Search the data for the word "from" and copy every line where it occurs.

* [The input]
*****

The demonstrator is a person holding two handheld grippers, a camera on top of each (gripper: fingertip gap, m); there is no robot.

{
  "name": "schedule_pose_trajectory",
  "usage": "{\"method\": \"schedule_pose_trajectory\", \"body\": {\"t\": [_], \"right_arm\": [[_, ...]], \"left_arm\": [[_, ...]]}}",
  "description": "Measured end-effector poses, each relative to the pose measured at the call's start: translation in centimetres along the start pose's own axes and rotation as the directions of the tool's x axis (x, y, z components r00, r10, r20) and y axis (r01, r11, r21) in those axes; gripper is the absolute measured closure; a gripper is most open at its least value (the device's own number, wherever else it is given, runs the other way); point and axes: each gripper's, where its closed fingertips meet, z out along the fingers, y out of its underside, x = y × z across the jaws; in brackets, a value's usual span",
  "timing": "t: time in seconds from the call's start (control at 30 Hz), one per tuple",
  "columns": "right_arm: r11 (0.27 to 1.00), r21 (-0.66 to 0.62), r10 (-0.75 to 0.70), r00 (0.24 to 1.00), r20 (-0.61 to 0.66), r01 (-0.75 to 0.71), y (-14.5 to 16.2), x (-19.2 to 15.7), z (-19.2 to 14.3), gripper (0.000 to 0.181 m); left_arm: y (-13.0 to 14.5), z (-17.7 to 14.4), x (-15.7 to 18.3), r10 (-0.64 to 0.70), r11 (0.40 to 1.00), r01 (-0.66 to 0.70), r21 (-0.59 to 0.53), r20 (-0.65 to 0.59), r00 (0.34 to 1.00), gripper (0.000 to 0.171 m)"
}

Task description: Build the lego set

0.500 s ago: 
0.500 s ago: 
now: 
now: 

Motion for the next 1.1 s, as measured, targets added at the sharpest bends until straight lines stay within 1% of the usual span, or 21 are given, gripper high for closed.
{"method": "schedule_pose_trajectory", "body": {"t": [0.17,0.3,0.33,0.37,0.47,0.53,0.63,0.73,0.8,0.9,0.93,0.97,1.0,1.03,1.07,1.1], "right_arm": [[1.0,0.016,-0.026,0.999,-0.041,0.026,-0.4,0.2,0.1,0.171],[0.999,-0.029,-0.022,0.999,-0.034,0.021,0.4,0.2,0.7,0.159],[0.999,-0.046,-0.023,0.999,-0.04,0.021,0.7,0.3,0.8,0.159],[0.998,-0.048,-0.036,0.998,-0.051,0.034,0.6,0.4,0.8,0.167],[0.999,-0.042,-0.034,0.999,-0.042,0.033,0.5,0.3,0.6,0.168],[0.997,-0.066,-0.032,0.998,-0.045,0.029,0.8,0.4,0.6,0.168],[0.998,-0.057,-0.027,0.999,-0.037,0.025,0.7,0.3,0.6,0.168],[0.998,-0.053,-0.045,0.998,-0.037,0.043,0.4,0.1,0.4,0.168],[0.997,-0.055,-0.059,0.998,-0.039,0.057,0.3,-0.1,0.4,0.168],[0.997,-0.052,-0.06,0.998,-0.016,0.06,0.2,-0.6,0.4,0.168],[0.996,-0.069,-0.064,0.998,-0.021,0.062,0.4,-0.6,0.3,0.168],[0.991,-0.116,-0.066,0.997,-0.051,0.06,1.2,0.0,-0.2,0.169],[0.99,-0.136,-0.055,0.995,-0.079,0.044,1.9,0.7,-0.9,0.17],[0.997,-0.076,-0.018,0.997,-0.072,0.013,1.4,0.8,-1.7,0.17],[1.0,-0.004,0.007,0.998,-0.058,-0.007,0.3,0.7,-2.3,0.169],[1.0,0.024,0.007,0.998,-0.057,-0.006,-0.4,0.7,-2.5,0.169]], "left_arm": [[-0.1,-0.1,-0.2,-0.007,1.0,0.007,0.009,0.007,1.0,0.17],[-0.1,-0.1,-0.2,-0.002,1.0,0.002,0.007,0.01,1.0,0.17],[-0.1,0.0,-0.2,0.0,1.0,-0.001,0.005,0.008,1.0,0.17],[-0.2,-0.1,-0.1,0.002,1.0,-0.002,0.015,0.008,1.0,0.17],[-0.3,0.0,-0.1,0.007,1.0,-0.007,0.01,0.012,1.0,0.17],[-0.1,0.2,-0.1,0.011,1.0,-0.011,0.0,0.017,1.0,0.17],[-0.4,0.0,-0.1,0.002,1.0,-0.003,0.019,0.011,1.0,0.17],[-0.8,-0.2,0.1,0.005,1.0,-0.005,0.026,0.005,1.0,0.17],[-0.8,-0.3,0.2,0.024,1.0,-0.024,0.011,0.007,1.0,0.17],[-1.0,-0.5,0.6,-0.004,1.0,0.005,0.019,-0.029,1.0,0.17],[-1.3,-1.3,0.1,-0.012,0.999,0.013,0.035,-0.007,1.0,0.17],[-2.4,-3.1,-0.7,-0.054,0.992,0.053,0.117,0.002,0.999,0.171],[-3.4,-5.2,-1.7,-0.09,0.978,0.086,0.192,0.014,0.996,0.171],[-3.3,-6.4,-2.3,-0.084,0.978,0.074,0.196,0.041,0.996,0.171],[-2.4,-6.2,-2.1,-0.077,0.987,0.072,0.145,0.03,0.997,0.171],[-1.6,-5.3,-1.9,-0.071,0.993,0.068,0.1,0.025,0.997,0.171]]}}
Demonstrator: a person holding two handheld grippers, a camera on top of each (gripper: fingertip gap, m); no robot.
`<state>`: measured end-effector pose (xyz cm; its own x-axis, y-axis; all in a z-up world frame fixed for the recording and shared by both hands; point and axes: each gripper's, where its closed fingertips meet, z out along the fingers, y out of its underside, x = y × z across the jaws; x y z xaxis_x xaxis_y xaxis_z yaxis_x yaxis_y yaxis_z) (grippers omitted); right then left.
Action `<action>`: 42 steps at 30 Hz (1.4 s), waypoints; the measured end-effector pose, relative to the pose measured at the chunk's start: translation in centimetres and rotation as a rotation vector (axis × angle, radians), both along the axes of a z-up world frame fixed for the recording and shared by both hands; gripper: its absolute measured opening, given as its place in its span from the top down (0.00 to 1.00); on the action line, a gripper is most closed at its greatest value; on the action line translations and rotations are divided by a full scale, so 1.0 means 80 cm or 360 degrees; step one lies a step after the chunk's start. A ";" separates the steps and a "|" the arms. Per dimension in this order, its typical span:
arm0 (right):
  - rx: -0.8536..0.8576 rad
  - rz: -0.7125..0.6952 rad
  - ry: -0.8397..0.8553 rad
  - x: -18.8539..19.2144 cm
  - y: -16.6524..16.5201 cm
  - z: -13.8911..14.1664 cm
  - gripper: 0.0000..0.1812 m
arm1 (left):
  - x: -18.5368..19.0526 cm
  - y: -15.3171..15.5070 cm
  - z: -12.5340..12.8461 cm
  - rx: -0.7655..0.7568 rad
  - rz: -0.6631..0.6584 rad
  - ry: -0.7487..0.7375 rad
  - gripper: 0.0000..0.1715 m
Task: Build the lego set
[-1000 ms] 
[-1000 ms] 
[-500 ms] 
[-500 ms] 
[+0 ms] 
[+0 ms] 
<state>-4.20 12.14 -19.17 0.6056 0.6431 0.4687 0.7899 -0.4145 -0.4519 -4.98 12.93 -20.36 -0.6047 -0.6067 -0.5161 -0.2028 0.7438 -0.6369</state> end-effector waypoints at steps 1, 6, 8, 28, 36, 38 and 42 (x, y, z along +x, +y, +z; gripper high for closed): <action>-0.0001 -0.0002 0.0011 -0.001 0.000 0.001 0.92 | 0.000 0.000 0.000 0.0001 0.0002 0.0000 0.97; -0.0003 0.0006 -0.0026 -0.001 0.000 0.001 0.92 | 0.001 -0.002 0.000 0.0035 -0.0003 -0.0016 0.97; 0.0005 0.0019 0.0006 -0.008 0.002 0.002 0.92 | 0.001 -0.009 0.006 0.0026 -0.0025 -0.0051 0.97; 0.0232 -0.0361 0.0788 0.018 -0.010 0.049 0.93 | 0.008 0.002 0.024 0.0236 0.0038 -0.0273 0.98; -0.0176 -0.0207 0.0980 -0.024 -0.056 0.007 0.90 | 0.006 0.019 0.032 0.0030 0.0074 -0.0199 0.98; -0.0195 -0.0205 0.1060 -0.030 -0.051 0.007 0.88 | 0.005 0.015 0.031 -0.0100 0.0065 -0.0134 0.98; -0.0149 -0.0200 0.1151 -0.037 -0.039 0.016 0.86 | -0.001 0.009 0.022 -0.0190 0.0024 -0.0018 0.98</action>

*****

* [Answer for the task]
  "timing": "t: time in seconds from the call's start (control at 30 Hz), one per tuple",
Action `<action>`: 42 steps at 30 Hz (1.4 s), waypoints; the measured end-effector pose, relative to the pose measured at the chunk's start: translation in centimetres and rotation as a rotation vector (axis × angle, radians), both along the axes of a z-up world frame fixed for the recording and shared by both hands; gripper: its absolute measured opening, given as its place in its span from the top down (0.00 to 1.00); on the action line, a gripper is most closed at its greatest value; on the action line translations and rotations are divided by a full scale, so 1.0 means 80 cm or 360 degrees; step one lies a step after the chunk's start. A ";" separates the steps and a "|" the arms. Per dimension in this order, its typical span:

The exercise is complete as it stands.